Manikraoji Sonavane, elder brother of Keshavrao and chairman of market committee, convinced the farmers of Latur to contribute to this cause. Shri Keshavraoji Sonavane, Co-Operative Minister of the Maharashtra state, contributed to this cause by completing all required formal government procedures.

=== Terna Sugar Factory ===
This is the first co-operative sugar factory in Osmanabad and Latur District. Formerly Latur was in Osmanabad District. Keshavraoji Sonavane brought this Sugar factory for Osmanabad and Latur District's farmers. It was beginning of the co-operative movement in the sugar industry started by keshavraoji Sonavane. Terna sugar factory was registered in 1965 with production capacity of 1250 Tons of Cane per Day. Currently terna has 3500 Tons of Cane per Day capacity.factory covers area of 3 talukas i.e. Osmanabad, Kallamb and Latur. This factory covers nearly 171 villages by area of operation.
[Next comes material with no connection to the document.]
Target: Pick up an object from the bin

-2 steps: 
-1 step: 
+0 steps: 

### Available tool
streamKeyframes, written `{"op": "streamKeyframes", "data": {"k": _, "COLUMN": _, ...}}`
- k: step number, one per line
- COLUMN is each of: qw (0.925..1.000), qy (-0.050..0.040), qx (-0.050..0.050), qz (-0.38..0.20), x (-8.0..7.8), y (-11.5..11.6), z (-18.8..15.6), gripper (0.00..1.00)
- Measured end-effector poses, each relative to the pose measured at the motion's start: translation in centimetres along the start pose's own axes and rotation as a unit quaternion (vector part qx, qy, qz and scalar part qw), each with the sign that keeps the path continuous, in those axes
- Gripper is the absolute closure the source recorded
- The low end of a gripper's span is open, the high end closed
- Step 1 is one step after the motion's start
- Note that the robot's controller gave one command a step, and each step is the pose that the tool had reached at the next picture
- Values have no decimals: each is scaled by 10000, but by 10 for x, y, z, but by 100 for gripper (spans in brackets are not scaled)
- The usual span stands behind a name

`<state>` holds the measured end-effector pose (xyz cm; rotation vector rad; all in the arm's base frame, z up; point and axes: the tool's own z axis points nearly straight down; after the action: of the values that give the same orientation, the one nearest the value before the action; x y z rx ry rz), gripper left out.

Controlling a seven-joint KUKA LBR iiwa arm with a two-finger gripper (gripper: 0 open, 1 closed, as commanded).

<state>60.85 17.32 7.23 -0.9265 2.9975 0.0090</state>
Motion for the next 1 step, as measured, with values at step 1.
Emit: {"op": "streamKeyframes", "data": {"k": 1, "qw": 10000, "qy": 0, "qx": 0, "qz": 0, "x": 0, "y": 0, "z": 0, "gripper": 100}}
===Latur District Central Cooperative Bank Ltd. Latur ===
Keshavraoji Sonavane was instrumental in the setup of Latur District Central Cooperative Bank. Latur DCC bank was developed during Keshavraoji's tenure in the government as Co-operative minister. Co-operative bank forms an integral part of banking system in India. As this bank operates mainly for the benefit of rural area, particularly the agricultural sector and Cooperative Banks in general and District Central Cooperative Banks in particular have to play major role in the upliftment of Economy. By creating Latur DCC bank Keshavrao made a very positive impact on agricultural sector and especially on the farmers of Latur and Osmanabad District.
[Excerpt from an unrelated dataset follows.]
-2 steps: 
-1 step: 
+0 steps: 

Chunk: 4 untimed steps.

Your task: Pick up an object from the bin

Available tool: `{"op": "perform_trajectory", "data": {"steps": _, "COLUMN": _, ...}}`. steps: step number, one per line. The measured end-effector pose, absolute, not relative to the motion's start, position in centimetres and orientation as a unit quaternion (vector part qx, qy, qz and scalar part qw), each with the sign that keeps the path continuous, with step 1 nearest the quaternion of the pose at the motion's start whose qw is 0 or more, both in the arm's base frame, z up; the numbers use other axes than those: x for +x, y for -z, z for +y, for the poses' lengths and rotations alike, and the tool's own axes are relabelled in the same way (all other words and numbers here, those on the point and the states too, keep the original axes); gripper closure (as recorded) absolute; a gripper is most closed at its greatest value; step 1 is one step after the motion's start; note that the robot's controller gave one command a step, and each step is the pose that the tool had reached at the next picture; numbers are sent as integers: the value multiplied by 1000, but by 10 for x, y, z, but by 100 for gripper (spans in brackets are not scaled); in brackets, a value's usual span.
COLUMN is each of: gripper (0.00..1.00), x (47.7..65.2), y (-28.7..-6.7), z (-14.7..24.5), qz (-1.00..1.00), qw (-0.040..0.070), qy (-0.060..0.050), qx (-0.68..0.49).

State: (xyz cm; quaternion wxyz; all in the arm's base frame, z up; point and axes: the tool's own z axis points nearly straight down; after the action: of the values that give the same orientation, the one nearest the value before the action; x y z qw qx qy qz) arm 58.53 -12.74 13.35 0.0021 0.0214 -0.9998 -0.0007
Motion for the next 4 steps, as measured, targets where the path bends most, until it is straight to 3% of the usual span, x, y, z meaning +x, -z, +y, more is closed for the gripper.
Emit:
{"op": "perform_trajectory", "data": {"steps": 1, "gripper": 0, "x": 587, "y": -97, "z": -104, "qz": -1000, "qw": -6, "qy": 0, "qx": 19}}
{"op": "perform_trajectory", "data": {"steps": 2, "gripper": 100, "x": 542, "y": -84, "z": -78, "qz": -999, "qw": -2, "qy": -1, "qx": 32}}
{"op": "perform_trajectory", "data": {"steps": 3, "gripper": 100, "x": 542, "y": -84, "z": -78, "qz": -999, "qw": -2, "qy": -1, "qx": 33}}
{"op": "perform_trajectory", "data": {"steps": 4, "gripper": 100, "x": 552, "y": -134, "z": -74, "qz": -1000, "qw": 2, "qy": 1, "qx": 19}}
=== District Bar Association, Latur ===
Keshavrao Sonavane was a life member of District Bar Association, Latur. Vilasrao Deshmukh and Shivraj Patil were also life members of District Bar Association, Latur. Keshavrao Sonawane was President of Latur Bar Association for year 1960.

== In literature ==
He was mentioned in books Uchalya (The Branded) by Laxman Gaikwad (1987), Yeravaḍā vidyāpīṭhātīla divasa by Kumāra Saptarshī and Māndiyāḷī by Ananta Bhālerāva (1994). Uchalya novel is an autobiographical account of the life of a stereotyped underdog but of a representative of a section of society thriving on petty crimes.